I have a dataframe in pandas.
test_df = pd.DataFrame({'date': ['2018-12-28', '2018-12-28', '2018-12-29', '2018-12-29', '2018-12-30', '2018-12-30'],
'transaction': ['aa', 'bb', 'cc', 'aa', 'bb', 'bb'],
'ccy': ['USD', 'EUR', 'EUR', 'USD', 'USD', 'USD'],
'amt': np.random.random(6)})
test_df:
date transaction ccy amt
2018-12-28 aa USD 0.323439
2018-12-28 bb EUR 0.048948
2018-12-29 cc EUR 0.793263
2018-12-29 aa USD 0.013865
2018-12-30 bb USD 0.658571
2018-12-30 bb USD 0.224951
The following code is giving me this output.
grouper = test_df.groupby([pd.Grouper('date'), 'transaction', 'ccy'])
grp_transactions = grouper['amt'].sum().unstack()
output:
ccy EUR USD
date transaction
2018-12-28 aa NaN 0.323439
bb 0.048948 NaN
2018-12-29 aa NaN 0.013865
cc 0.793263 NaN
2018-12-30 bb NaN 0.883523
I believe this is expected as the groupby function will group values in the columns based on the order above, sum accordingly, and not create new rows for transactions that are not in the DF.

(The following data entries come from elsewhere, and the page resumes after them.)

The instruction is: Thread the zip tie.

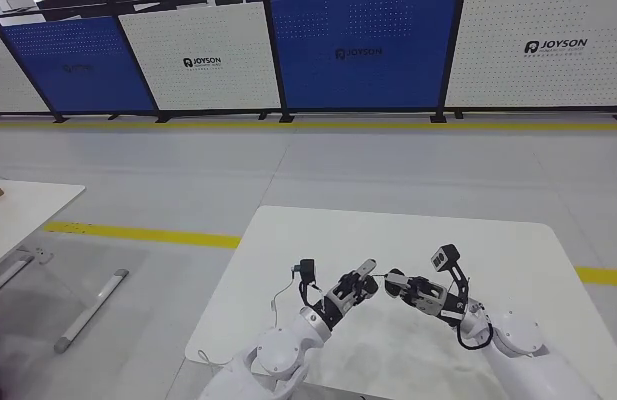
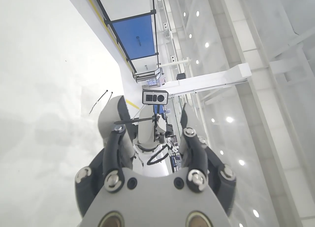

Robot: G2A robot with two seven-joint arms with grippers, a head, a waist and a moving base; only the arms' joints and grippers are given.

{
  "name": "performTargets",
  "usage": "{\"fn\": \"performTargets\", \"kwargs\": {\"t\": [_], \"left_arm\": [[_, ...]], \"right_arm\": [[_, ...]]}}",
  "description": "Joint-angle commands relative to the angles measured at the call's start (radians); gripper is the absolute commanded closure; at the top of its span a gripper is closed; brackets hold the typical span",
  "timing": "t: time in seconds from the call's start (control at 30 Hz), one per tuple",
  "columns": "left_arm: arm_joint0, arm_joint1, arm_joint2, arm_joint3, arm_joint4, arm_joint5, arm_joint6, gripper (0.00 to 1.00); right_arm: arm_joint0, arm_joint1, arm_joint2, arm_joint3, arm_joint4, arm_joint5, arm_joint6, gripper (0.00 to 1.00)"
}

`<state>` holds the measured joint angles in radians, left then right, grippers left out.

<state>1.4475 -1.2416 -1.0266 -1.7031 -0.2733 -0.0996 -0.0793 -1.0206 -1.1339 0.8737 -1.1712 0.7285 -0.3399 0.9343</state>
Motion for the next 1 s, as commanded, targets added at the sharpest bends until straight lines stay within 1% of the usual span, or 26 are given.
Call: {"fn": "performTargets", "kwargs": {"t": [0.0, 0.1, 0.23, 0.27, 0.3, 0.37, 0.4, 0.43, 0.7, 0.97], "left_arm": [[-0.001, 0.0, 0.002, 0.0, 0.004, -0.001, -0.005, 0.0], [0.002, 0.001, 0.008, 0.006, 0.04, -0.021, -0.022, 0.0], [-0.002, -0.001, 0.007, 0.018, 0.028, -0.036, -0.021, 0.0], [-0.003, -0.002, 0.006, 0.021, 0.02, -0.039, -0.017, 0.5], [-0.004, -0.002, 0.005, 0.023, 0.017, -0.04, -0.017, 0.63], [-0.005, -0.003, 0.004, 0.026, 0.014, -0.043, -0.017, 0.8], [-0.005, -0.003, 0.004, 0.027, 0.014, -0.043, -0.017, 0.95], [-0.005, -0.003, 0.004, 0.029, 0.016, -0.044, -0.017, 1.0], [-0.007, -0.005, 0.009, 0.037, 0.035, -0.048, -0.024, 1.0], [-0.003, -0.005, 0.007, 0.034, 0.05, -0.055, -0.024, 1.0]], "right_arm": [[-0.009, -0.001, 0.002, -0.014, -0.009, 0.008, -0.024, 1.0], [-0.02, -0.001, 0.012, -0.031, -0.034, 0.019, -0.05, 1.0], [-0.024, -0.001, 0.017, -0.039, -0.046, 0.033, -0.055, 1.0], [-0.024, -0.001, 0.017, -0.039, -0.046, 0.033, -0.055, 1.0], [-0.024, -0.001, 0.017, -0.039, -0.046, 0.033, -0.055, 1.0], [-0.024, -0.001, 0.017, -0.039, -0.046, 0.033, -0.055, 1.0], [-0.024, -0.001, 0.017, -0.039, -0.046, 0.033, -0.055, 1.0], [-0.024, -0.001, 0.017, -0.039, -0.046, 0.033, -0.055, 1.0], [-0.024, -0.001, 0.017, -0.039, -0.046, 0.033, -0.055, 1.0], [-0.024, -0.001, 0.017, -0.039, -0.046, 0.033, -0.055, 1.0]]}}
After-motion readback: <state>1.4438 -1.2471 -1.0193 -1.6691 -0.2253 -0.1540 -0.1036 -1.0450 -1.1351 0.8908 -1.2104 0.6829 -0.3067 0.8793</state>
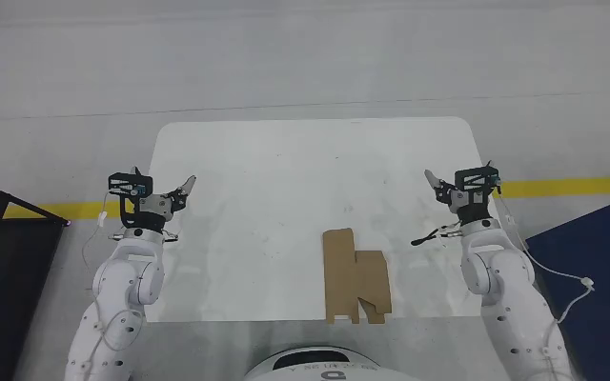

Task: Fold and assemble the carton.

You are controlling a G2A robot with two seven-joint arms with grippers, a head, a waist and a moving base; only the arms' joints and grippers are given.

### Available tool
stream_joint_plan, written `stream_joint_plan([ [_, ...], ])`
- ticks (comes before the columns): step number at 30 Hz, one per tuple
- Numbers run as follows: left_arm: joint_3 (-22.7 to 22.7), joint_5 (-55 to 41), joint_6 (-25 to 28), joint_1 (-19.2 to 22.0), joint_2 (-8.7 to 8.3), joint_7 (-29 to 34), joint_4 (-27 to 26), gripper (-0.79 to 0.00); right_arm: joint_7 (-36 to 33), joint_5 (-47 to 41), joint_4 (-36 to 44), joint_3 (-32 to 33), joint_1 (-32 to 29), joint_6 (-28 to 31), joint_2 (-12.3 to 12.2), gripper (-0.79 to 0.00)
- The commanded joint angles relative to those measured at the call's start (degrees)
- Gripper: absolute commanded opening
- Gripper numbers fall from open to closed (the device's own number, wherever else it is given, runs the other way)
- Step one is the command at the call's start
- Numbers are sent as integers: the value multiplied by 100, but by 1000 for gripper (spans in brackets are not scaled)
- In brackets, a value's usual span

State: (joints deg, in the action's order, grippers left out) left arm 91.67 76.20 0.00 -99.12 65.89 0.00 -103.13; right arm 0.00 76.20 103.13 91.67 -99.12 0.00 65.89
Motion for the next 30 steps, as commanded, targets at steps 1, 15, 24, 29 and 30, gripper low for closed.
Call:
stream_joint_plan([
  [1, 0, 0, 0, 0, 0, 0, 0, -1, 0, 0, 0, 0, 0, 0, 0, 0],
  [15, 0, 0, 0, 0, 0, 0, 0, 0, 2722, 2273, -775, 167, -918, 288, -132, 0],
  [24, 0, 0, 0, 0, 0, 0, 0, 0, 2474, 2733, -921, -21, -711, 832, -166, 0],
  [29, 0, 0, 0, 0, 0, 0, 0, 0, 4200, 4076, -999, 227, -936, 2021, -392, 0],
  [30, 0, 0, 0, 0, 0, 0, 0, 0, 4505, 4355, -975, 290, -1027, 2135, -437, 0],
])
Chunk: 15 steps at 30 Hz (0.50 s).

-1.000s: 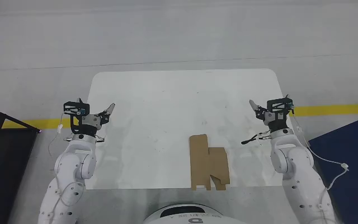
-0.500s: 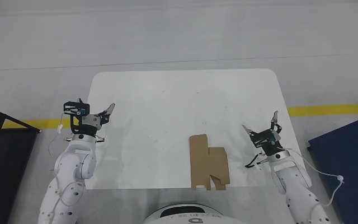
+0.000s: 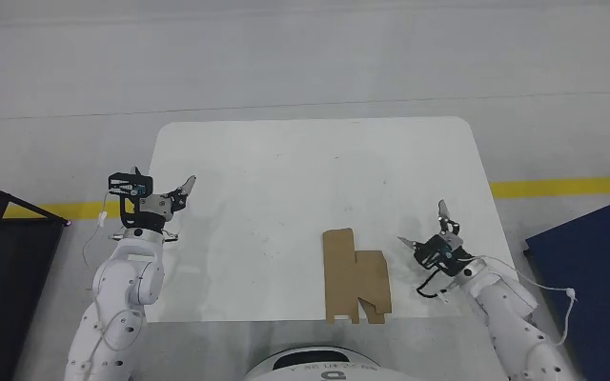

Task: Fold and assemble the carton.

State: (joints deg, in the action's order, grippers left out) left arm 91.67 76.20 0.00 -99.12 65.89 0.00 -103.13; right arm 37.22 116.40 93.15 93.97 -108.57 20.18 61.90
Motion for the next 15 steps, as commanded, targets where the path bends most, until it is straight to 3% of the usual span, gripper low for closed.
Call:
stream_joint_plan([
  [1, 0, 0, 0, 0, 0, 0, 0, 0, 1005, 569, 60, 102, -155, 175, -74, 0],
  [8, 0, 0, 0, 0, 0, 0, 0, 0, 1781, 1525, 198, -139, -317, 565, -213, 0],
  [15, 0, 0, 0, 0, 0, 0, 0, 0, 1577, 1500, 257, -596, -99, 1214, -241, 0],
])
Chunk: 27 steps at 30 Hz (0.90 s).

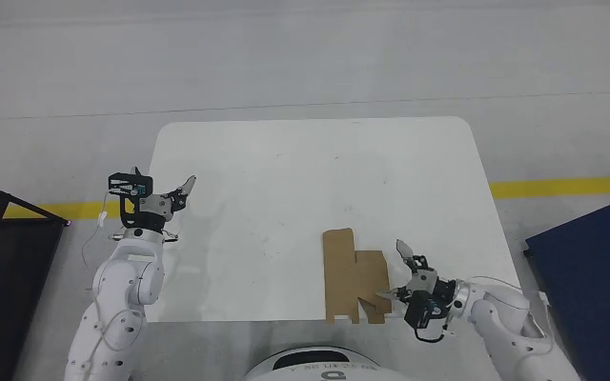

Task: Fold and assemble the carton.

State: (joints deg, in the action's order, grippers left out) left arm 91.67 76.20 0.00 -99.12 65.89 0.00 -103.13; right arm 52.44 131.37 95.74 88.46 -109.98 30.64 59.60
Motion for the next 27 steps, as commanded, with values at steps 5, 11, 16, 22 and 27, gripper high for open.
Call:
stream_joint_plan([
  [5, 0, 0, 0, 0, 0, 0, 0, 0, 466, 106, -91, -270, 268, 910, -100, 0],
  [11, 0, 0, 0, 0, 0, 0, 0, 0, 440, 123, -90, -427, 291, 938, -164, 0],
  [16, 0, 0, 0, 0, 0, 0, 0, 0, -150, -65, -29, -567, 292, 802, -156, 0],
  [22, 0, 0, 0, 0, 0, 0, 0, 0, -1032, -618, 84, -585, 249, 414, -111, 0],
  [27, 0, 0, 0, 0, 0, 0, 0, 0, -2060, -1361, 184, -417, 217, -445, -31, 0],
])
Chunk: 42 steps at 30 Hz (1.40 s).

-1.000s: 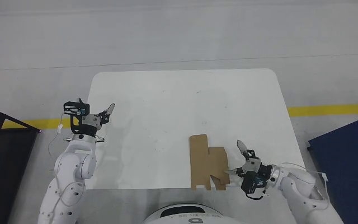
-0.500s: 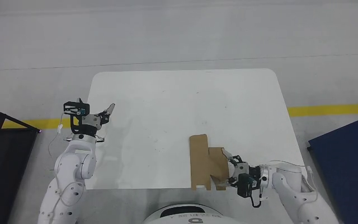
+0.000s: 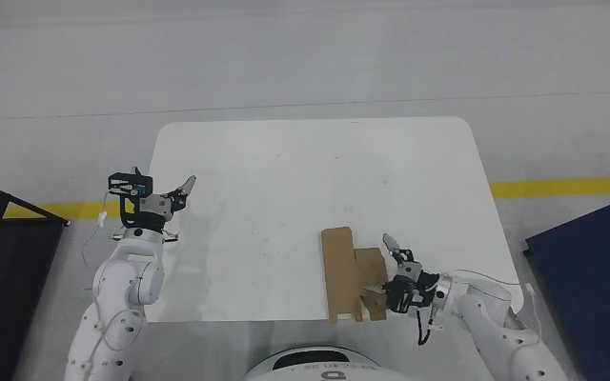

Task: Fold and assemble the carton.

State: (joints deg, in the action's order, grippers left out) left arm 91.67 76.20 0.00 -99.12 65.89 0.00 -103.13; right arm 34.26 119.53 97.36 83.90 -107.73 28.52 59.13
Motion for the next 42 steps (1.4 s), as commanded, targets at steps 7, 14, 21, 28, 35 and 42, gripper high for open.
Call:
stream_joint_plan([
  [7, 0, 0, 0, 0, 0, 0, 0, 0, 19, -193, 294, 81, -33, 758, -81, 0],
  [14, 0, 0, 0, 0, 0, 0, 0, 0, 527, 648, 463, -38, -372, 673, -205, 0],
  [21, 0, 0, 0, 0, 0, 0, 0, 0, 23, 673, 413, -199, -316, 290, -201, 0],
  [28, 0, 0, 0, 0, 0, 0, 0, 0, -993, 356, 531, -29, -394, -1028, -130, 0],
  [35, 0, 0, 0, 0, 0, 0, 0, 0, -1268, 515, 637, -62, -348, -1467, -113, 0],
  [42, 0, 0, 0, 0, 0, 0, 0, 0, -980, 1628, 648, -192, -509, -1950, -165, 0],
])
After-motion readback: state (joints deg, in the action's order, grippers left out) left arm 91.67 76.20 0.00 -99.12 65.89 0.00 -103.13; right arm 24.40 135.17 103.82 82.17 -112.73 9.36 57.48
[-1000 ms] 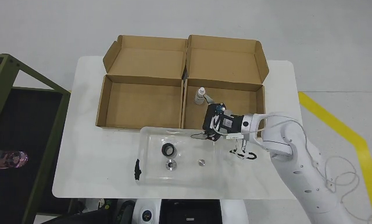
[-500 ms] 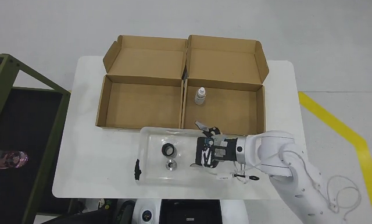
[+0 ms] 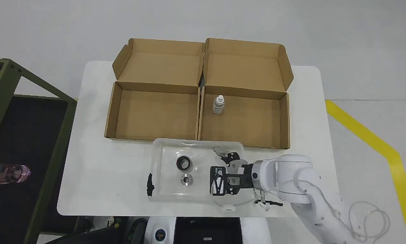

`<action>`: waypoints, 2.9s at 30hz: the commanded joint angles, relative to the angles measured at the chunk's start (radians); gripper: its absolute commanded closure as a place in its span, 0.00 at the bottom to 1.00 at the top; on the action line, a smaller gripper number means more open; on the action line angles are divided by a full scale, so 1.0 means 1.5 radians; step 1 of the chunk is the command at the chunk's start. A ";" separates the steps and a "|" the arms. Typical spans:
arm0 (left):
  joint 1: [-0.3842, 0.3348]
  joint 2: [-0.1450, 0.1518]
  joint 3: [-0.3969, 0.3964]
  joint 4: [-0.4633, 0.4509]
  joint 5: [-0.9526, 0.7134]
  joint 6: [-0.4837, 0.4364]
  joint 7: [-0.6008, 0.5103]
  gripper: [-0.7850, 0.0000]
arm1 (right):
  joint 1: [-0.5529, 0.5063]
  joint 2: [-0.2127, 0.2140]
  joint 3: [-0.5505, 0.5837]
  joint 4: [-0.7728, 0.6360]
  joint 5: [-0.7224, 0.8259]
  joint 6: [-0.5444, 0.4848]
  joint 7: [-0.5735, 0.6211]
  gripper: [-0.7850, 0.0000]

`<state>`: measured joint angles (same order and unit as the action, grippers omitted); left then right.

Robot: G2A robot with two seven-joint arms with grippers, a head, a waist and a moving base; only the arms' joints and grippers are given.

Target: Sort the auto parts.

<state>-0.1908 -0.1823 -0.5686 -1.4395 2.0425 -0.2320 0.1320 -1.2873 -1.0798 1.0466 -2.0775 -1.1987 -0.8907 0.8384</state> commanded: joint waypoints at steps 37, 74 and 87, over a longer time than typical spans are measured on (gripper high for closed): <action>0.000 0.000 0.000 0.000 0.000 0.000 0.000 0.00 | 0.070 0.012 -0.171 0.031 -0.142 0.077 0.138 0.75; 0.000 0.000 0.000 0.000 0.000 0.000 0.000 0.00 | 0.010 0.049 -0.033 -0.058 -0.211 0.157 -0.251 1.00; 0.000 0.000 0.000 0.000 0.000 0.000 0.000 0.00 | -0.047 0.062 0.076 -0.066 -0.240 0.201 -0.396 1.00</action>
<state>-0.1908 -0.1823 -0.5686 -1.4395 2.0425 -0.2320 0.1320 -1.3555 -0.9878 1.1497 -2.1756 -1.5633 -0.5912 0.2486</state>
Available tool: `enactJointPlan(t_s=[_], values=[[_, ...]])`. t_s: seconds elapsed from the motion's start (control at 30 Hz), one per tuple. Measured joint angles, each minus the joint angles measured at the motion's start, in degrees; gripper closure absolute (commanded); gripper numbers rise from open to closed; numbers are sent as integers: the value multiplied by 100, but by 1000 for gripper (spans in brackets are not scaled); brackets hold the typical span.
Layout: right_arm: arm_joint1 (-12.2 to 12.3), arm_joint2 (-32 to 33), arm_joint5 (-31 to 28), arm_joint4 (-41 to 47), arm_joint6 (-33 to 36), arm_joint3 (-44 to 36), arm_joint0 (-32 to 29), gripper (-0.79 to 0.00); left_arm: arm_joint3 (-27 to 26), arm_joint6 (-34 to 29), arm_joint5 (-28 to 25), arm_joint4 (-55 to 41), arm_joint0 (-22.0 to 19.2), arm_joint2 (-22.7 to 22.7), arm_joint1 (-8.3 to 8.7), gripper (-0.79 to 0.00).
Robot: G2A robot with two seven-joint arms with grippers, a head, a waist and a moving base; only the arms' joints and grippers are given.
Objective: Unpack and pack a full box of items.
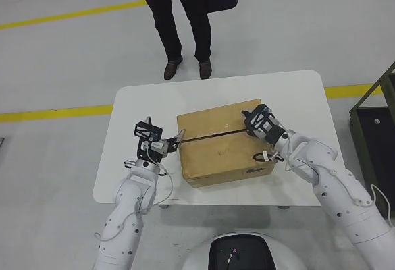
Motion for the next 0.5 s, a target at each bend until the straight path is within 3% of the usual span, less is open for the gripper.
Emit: enactJointPlan(t_s=[0.5], values=[[5,70,38,35,-5,2,-92,0,-135,-405,135,834,-649,592,-115,-785]])
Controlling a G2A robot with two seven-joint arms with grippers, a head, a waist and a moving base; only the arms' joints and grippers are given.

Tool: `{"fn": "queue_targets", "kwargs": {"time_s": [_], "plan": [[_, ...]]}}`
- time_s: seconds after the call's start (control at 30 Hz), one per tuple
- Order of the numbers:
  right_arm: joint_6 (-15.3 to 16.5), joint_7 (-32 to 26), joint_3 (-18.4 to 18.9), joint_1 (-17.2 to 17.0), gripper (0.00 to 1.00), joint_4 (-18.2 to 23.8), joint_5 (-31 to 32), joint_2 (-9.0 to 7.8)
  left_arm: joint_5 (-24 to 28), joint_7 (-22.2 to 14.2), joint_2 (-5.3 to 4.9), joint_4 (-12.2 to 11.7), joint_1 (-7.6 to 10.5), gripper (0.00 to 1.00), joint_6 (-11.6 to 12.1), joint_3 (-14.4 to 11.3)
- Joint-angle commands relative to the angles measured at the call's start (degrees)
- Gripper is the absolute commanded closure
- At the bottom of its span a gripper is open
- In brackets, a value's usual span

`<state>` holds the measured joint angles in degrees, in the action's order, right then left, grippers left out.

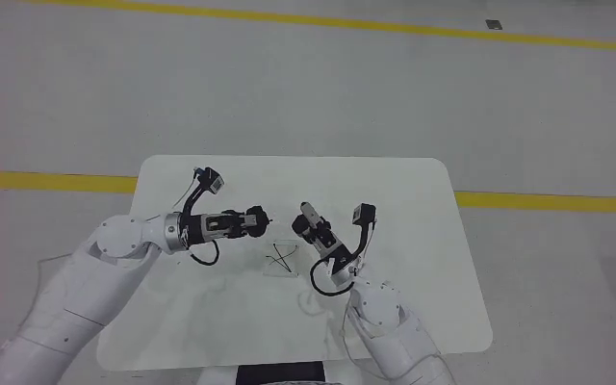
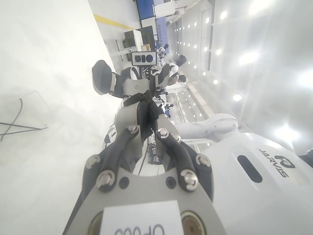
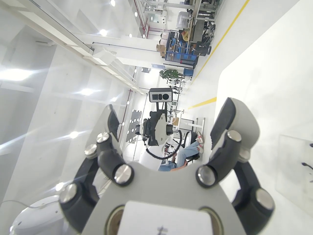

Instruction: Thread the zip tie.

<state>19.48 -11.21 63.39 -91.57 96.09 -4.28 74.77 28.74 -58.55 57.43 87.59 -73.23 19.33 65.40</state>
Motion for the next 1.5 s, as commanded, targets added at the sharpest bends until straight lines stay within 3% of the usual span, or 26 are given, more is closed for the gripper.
{"fn": "queue_targets", "kwargs": {"time_s": [0.0, 0.17, 0.3, 0.4, 0.53, 0.7, 0.9, 1.23, 1.3, 1.47], "plan": [[0.0, 0.0, 0.0, 0.0, 0.0, 0.0, 0.0, 0.0, -0.6, 0.5, -0.04, -1.2, 0.39, 1.0, -0.2, 0.1], [0.0, 0.0, 0.0, 0.0, 0.0, 0.0, 0.0, 0.0, 3.5, -7.0, -0.41, -6.3, 1.73, 1.0, 0.2, 2.8], [0.0, 0.0, 0.0, 0.0, 0.0, 0.0, 0.0, 0.0, 8.0, -15.8, -0.42, -8.9, 1.63, 1.0, 0.2, 5.4], [0.0, 0.0, 0.0, 0.0, 0.0, 0.0, 0.0, 0.0, 7.5, -21.1, -0.24, -9.6, 1.51, 1.0, 0.2, 7.6], [0.0, 0.0, 0.0, 0.0, 0.0, 0.0, 0.0, 0.0, 1.0, -21.1, -0.36, -5.9, 0.71, 1.0, 0.2, 7.8], [0.0, 0.0, 0.0, 0.0, 0.0, 0.0, 0.0, 0.0, -3.5, -21.1, -0.88, -3.4, -0.12, 1.0, 0.2, 7.4], [0.0, 0.0, 0.0, 0.0, 0.0, 0.0, 0.0, 0.0, -2.5, -21.1, -1.23, -2.1, -0.09, 1.0, 0.2, 5.8], [0.0, 0.0, 0.0, 0.0, 0.0, 0.0, 0.0, 0.0, -1.6, -19.9, -1.15, -1.5, -0.28, 1.0, 0.2, 5.7], [0.0, 0.0, 0.0, 0.0, 0.0, 0.0, 0.0, 0.0, 1.0, -20.9, -1.15, -1.4, -0.46, 1.0, 0.2, 6.5], [0.0, 0.0, 0.0, 0.0, 0.0, 0.0, 0.0, 0.0, 0.7, -21.1, -1.18, 0.0, -1.43, 1.0, 0.2, 9.7]]}}
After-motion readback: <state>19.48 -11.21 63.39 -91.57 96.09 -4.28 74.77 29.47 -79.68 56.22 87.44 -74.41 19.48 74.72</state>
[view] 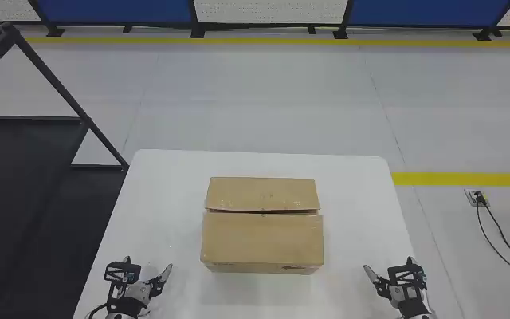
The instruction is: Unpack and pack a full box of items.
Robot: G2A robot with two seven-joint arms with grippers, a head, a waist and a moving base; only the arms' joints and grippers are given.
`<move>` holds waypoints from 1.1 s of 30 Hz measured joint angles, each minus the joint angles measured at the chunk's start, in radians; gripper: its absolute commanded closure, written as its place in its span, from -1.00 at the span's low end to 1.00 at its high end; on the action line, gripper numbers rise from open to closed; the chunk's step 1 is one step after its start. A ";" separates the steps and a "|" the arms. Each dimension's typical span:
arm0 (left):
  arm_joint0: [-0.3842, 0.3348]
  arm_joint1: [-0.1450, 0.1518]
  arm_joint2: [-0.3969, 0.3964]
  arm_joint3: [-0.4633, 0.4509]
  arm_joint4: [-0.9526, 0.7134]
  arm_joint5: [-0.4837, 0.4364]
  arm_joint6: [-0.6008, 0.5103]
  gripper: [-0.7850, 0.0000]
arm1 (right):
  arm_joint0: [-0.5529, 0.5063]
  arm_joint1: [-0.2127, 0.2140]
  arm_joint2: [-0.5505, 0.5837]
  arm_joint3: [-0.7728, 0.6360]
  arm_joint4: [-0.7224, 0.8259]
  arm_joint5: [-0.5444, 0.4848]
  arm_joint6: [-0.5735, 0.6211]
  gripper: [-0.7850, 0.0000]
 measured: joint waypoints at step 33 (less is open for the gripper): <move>0.061 0.009 -0.176 -0.265 -0.192 -0.223 -0.004 -1.00 | 0.084 0.011 0.157 -0.322 0.719 -0.221 0.472 -1.00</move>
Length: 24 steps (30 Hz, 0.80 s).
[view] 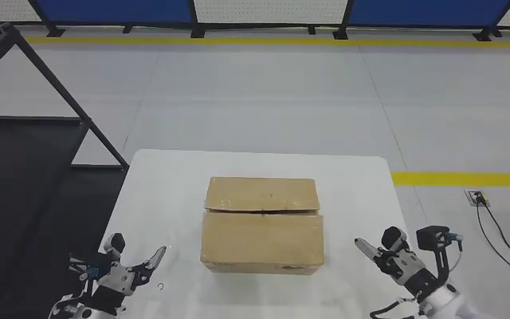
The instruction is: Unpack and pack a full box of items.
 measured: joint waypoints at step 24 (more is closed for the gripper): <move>-0.111 -0.007 0.007 0.024 -0.373 -0.065 -0.166 -1.00 | 0.524 0.009 -0.262 0.544 0.777 -0.171 0.539 -1.00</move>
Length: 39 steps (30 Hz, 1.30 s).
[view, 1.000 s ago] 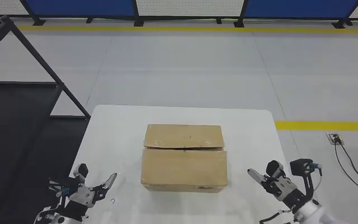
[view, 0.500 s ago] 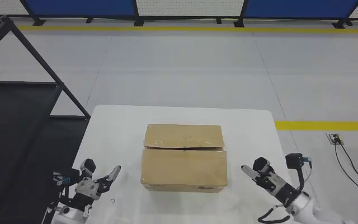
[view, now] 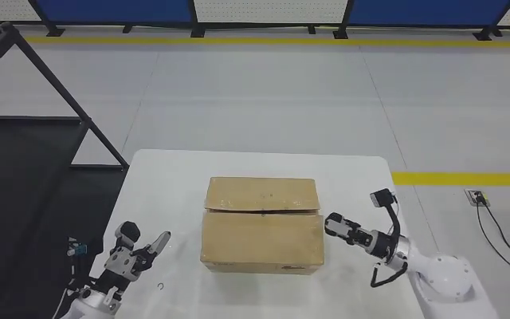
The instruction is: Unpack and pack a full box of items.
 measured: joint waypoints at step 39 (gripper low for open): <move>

Is there a way in pandas to include NaN values if a transaction is not done on a particular day when using groupby? ie. Output should be NaN for both ccy if my DF does not have transaction: cc on 28/12/2018.
Expected output:
ccy EUR USD
date transaction
2018-12-28 aa NaN 0.323439
bb 0.048948 NaN
cc NaN NaN
2018-12-29 aa NaN 0.013865
bb NaN NaN
cc 0.793263 NaN
2018-12-30 aa NaN NaN
bb NaN 0.883523
cc NaN NaN
Any help would be appreciated. Thanks!